===== Data =====

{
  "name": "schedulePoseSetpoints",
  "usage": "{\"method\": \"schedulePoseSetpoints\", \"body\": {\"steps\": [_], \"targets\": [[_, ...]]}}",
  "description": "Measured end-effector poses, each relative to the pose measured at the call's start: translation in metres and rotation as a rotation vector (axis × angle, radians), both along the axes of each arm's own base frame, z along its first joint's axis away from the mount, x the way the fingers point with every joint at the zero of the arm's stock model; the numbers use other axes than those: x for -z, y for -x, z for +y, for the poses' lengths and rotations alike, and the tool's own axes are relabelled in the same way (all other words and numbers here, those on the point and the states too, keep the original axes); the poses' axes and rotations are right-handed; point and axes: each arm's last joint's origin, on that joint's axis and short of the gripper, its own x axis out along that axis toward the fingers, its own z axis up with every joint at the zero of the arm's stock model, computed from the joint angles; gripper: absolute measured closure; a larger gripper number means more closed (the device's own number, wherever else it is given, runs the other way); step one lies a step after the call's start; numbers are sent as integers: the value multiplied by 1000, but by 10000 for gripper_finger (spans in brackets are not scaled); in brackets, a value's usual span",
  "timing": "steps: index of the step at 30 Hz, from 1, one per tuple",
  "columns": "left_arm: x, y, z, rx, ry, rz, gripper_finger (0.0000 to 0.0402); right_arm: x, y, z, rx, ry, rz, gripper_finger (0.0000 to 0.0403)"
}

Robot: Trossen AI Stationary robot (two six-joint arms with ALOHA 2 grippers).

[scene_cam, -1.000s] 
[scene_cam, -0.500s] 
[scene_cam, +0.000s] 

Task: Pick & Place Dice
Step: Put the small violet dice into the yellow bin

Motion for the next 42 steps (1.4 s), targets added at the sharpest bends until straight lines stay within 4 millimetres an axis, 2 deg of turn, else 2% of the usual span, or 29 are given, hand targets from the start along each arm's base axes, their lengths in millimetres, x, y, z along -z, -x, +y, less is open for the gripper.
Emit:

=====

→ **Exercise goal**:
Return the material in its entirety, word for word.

→ **Solved problem**:
{
  "name": "schedulePoseSetpoints",
  "usage": "{\"method\": \"schedulePoseSetpoints\", \"body\": {\"steps\": [_], \"targets\": [[_, ...]]}}",
  "description": "Measured end-effector poses, each relative to the pose measured at the call's start: translation in metres and rotation as a rotation vector (axis × angle, radians), both along the axes of each arm's own base frame, z along its first joint's axis away from the mount, x the way the fingers point with every joint at the zero of the arm's stock model; the numbers use other axes than those: x for -z, y for -x, z for +y, for the poses' lengths and rotations alike, and the tool's own axes are relabelled in the same way (all other words and numbers here, those on the point and the states too, keep the original axes); the poses' axes and rotations are right-handed; point and axes: each arm's last joint's origin, on that joint's axis and short of the gripper, its own x axis out along that axis toward the fingers, its own z axis up with every joint at the zero of the arm's stock model, computed from the joint angles; gripper: absolute measured closure; a larger gripper number means more closed (the device's own number, wherever else it is given, runs the other way); step one lies a step after the call's start; numbers are sent as integers: the value multiplied by 1000, but by 10000 for gripper_finger (spans in brackets are not scaled); in brackets, a value's usual span",
  "timing": "steps: index of the step at 30 Hz, from 1, one per tuple",
  "columns": "left_arm: x, y, z, rx, ry, rz, gripper_finger (0.0000 to 0.0402); right_arm: x, y, z, rx, ry, rz, gripper_finger (0.0000 to 0.0403)"
}

Robot: Trossen AI Stationary robot (two six-joint arms with ALOHA 2 grippers).

[scene_cam, -1.000s] 
[scene_cam, -0.500s] 
[scene_cam, +0.000s] 

Task: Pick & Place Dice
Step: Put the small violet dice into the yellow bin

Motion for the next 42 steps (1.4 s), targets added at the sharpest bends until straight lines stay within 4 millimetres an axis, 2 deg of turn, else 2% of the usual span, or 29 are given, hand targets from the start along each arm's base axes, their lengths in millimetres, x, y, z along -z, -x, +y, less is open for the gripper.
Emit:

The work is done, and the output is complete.